Return all lines below containing the word "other".

◆ **SUPPLIED RECORDS**:
=== Begin Enclosure ===

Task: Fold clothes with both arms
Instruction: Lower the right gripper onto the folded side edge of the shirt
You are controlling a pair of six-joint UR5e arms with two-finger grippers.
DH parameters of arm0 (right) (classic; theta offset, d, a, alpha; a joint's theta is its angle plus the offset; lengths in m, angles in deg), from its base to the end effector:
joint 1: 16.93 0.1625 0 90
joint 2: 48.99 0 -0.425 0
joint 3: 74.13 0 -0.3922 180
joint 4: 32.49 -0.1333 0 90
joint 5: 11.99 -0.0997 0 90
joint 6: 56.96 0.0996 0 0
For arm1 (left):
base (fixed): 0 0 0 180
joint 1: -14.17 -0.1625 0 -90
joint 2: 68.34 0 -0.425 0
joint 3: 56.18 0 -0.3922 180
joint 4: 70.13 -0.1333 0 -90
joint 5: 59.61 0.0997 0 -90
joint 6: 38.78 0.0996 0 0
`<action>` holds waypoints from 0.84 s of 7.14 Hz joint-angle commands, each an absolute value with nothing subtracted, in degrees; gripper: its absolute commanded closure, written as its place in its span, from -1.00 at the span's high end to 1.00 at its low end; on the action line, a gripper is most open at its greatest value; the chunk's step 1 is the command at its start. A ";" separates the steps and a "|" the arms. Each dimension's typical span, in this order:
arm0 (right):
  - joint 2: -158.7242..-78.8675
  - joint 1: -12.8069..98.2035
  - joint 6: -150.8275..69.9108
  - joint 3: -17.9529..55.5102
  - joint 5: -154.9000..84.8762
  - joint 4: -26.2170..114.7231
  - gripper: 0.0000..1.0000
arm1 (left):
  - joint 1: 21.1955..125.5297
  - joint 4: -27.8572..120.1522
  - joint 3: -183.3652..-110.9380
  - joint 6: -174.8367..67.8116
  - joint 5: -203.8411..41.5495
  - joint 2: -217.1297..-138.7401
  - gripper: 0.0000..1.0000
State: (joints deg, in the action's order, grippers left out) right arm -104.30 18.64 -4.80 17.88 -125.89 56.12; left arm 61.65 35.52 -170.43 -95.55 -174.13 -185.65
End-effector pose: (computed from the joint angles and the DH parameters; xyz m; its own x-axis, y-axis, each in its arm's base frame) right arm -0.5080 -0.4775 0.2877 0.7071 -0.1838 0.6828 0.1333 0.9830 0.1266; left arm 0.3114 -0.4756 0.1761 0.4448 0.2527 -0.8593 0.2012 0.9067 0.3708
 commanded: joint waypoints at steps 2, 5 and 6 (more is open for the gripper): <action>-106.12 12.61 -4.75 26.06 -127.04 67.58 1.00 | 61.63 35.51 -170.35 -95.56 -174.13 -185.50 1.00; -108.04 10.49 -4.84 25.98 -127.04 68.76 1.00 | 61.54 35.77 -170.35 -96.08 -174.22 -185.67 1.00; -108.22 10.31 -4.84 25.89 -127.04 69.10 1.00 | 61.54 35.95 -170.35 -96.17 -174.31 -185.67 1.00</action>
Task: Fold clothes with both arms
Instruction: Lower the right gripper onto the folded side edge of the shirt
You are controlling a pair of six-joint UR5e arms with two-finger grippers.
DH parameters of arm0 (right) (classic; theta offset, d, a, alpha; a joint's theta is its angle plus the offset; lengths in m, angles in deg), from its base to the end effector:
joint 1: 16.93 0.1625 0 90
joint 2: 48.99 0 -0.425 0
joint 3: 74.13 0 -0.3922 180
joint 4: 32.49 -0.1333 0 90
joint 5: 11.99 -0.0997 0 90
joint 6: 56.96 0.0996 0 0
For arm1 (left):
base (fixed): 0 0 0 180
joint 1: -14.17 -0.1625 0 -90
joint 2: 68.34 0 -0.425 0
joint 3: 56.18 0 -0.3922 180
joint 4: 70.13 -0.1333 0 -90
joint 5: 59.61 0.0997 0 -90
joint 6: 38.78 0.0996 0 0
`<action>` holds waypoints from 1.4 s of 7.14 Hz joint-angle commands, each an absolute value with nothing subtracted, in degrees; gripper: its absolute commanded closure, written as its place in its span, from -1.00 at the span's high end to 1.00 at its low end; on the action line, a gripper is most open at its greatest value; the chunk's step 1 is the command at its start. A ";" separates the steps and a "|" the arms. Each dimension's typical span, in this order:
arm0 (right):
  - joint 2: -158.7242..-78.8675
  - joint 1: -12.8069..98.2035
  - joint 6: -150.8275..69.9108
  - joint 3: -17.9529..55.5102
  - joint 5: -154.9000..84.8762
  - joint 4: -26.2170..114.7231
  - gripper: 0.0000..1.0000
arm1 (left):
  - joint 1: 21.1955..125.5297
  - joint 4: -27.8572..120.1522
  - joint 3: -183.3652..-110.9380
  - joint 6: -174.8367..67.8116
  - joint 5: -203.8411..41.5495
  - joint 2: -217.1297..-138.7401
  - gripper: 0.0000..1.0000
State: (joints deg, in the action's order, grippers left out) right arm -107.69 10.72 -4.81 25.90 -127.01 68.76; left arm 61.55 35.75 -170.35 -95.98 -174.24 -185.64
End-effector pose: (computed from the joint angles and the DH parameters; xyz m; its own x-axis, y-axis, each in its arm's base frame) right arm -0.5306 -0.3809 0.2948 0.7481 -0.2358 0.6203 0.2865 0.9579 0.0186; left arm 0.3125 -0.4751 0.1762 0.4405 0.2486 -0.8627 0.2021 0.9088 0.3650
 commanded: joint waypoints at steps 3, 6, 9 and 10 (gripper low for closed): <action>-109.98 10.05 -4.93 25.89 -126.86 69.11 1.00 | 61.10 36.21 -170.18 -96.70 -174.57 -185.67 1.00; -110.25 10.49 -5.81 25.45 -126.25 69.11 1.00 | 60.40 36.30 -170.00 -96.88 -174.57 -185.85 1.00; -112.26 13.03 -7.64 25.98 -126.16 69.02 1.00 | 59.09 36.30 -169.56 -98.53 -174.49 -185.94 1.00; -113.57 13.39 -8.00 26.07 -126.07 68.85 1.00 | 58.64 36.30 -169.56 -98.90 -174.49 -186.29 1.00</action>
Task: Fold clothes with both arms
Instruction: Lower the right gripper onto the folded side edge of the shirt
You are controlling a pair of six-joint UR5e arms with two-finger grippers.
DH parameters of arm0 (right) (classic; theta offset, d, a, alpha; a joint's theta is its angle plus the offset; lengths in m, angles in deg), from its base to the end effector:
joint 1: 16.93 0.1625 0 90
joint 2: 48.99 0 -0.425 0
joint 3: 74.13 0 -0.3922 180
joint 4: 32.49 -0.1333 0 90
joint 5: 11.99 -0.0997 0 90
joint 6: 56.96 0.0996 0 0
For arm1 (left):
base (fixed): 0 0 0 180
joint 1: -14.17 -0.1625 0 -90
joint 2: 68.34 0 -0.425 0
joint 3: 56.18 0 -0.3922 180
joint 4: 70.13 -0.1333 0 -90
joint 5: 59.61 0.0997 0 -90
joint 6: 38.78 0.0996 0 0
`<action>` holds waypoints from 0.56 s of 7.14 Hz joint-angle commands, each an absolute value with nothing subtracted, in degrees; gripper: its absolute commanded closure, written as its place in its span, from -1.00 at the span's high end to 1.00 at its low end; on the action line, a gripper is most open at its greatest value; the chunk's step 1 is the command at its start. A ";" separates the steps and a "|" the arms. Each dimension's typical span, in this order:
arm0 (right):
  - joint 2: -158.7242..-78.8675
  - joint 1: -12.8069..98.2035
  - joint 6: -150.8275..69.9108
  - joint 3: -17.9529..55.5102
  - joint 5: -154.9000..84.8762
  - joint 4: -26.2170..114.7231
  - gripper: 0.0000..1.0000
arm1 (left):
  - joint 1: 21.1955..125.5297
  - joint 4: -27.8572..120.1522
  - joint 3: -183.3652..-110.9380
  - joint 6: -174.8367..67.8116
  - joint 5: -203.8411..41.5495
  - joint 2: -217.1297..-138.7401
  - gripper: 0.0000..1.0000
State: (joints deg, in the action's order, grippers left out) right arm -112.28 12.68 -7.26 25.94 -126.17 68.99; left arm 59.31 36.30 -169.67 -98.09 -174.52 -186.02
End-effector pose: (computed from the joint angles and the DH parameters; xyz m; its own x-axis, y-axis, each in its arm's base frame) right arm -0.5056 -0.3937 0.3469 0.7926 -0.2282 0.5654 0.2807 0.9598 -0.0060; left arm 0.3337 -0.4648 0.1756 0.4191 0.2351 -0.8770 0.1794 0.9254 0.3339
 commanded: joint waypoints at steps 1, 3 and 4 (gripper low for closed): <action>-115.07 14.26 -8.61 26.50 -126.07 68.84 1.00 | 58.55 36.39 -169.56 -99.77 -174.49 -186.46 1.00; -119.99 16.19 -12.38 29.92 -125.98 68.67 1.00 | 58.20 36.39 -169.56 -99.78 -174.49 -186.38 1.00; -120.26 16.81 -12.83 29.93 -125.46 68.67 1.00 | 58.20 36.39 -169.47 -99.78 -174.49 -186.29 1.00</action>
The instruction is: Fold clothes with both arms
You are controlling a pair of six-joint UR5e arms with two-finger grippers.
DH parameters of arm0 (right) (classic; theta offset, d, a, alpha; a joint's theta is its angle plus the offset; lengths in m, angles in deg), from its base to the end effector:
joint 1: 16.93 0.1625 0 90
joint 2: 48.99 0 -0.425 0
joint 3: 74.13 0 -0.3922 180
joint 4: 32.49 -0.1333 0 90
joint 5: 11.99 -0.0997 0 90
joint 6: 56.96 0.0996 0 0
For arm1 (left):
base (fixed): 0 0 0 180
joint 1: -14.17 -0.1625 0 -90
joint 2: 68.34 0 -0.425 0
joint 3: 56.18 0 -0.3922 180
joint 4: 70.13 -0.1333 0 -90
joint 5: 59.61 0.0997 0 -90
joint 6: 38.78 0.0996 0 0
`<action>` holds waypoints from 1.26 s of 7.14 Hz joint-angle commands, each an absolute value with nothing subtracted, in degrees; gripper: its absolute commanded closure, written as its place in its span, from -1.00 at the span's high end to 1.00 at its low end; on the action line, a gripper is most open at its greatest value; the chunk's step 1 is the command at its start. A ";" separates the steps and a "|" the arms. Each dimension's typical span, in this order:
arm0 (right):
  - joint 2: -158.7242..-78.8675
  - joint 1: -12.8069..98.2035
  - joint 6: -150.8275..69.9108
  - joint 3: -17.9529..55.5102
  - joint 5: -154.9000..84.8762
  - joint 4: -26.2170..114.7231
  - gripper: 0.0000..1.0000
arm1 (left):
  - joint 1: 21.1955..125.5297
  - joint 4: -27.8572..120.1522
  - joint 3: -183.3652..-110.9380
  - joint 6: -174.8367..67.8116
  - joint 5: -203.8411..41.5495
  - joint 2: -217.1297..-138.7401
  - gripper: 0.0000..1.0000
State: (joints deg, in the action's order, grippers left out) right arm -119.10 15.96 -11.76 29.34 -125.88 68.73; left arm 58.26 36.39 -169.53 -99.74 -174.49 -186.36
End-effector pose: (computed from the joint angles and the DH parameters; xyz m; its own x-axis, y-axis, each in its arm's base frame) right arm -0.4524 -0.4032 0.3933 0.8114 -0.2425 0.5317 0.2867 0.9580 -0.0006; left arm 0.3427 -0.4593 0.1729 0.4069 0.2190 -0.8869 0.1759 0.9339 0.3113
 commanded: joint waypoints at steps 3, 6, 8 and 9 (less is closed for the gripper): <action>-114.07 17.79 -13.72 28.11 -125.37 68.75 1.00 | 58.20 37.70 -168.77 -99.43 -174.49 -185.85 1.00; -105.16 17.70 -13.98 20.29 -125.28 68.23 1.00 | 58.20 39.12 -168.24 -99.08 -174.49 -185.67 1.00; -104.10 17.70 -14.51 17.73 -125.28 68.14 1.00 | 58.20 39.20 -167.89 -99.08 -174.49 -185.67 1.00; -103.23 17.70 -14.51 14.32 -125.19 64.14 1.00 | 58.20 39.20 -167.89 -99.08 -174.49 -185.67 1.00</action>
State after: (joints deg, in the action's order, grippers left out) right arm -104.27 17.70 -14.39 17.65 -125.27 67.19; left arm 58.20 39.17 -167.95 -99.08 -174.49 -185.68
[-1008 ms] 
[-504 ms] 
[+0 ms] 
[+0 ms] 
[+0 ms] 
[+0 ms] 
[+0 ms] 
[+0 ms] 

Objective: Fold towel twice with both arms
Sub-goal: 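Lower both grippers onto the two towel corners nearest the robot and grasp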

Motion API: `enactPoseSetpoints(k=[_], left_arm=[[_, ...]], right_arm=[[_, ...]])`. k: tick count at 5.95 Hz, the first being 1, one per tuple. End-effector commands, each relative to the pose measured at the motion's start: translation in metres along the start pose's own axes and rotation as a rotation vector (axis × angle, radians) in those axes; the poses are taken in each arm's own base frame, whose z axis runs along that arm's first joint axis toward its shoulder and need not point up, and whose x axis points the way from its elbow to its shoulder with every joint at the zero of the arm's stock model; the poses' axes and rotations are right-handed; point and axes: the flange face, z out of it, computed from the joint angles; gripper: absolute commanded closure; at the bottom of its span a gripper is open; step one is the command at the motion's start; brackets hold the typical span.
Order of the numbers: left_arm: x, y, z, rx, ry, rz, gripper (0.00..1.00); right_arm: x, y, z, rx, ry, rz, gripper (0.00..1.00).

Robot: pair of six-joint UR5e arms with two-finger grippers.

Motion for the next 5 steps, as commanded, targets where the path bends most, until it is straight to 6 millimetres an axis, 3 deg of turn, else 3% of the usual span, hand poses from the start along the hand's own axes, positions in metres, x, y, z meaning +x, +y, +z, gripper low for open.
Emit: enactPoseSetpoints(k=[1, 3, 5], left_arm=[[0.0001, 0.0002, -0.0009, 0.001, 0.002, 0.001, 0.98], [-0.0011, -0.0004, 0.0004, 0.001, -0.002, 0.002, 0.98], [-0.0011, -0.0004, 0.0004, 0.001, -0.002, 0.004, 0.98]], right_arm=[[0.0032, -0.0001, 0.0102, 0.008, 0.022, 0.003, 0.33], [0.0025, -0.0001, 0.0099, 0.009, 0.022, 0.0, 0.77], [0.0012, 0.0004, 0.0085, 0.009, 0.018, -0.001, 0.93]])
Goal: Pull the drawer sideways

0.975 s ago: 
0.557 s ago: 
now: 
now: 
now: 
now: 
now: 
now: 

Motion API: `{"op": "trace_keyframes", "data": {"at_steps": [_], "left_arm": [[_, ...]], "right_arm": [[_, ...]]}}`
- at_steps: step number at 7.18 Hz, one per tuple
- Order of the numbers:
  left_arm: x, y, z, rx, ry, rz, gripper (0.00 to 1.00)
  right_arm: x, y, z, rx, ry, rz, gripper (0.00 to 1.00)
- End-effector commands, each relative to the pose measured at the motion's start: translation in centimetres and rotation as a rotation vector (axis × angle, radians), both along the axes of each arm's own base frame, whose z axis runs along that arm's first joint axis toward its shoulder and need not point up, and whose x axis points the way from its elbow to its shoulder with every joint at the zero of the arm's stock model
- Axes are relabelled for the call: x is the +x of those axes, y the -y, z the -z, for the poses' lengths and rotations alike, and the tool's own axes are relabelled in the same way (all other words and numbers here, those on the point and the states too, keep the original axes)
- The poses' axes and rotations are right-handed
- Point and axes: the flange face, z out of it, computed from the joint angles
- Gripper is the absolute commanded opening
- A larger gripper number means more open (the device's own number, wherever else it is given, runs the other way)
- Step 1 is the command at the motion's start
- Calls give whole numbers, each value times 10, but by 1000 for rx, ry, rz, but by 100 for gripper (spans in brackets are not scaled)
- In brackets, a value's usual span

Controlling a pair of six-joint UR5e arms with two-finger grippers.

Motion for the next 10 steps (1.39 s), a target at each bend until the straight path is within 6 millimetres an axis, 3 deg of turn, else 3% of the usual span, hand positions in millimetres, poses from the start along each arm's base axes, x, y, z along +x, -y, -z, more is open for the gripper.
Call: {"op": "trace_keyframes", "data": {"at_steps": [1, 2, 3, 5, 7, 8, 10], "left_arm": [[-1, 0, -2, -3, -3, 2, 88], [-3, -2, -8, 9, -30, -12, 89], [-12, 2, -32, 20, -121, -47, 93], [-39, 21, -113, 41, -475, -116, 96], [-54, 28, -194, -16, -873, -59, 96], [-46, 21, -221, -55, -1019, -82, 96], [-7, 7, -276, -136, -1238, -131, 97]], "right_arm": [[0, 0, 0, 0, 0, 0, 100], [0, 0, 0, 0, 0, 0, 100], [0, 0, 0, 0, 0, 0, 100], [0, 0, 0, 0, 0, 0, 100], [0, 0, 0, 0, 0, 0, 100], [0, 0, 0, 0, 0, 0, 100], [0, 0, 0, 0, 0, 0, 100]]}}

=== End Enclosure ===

◆ **RESPONSE AREA**:
- Axes are relabelled for the call: x is the +x of those axes, y the -y, z the -z, for the poses' lengths and rotations alike, and the tool's own axes are relabelled in the same way (all other words and numbers here, those on the point and the states too, keep the original axes)
- A larger gripper number means more open (the device's own number, wherever else it is given, runs the other way)

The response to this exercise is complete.